- **Work request**
Return the lines below that contain "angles".

# # # # # # #

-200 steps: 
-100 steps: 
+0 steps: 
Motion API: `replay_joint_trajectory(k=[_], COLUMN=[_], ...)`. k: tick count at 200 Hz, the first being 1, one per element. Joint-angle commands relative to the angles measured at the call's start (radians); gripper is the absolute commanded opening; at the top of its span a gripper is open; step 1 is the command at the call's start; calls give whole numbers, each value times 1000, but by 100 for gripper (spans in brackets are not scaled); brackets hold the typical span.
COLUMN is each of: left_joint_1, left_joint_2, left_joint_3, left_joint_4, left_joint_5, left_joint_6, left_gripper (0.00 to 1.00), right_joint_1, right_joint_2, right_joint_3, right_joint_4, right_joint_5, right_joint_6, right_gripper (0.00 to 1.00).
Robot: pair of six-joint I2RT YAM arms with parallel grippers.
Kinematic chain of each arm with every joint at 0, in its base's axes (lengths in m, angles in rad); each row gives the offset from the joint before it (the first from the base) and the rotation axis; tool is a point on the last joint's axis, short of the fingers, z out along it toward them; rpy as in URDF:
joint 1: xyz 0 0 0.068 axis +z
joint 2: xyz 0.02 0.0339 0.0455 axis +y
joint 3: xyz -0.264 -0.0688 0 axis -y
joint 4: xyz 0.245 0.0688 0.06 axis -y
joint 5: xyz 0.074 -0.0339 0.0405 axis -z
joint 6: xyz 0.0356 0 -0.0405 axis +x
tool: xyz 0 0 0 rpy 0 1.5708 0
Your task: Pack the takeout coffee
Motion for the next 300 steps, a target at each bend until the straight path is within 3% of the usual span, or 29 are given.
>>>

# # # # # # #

- **Answer to this task**
Motion API: `replay_joint_trajectory(k=[_], COLUMN=[_], ...)`. k: tick count at 200 Hz, the first being 1, one per element. Joint-angle commands relative to the angles measured at the call's start (radians); gripper is the absolute commanded opening; at the top of its span a gripper is open; step 1 is the command at the call's start; calls give whole numbers, each value times 1000, but by 100 for gripper (spans in brackets are not scaled); brackets hold the typical span.
Kinematic chain of each arm with every joint at 0, in its base's axes (lengths in m, angles in rad); each row gives the offset from the joint before it (the first from the base) and the rotation axis; tool is a point on the last joint's axis, short of the fingers, z out along it toward them; rpy as in URDF:

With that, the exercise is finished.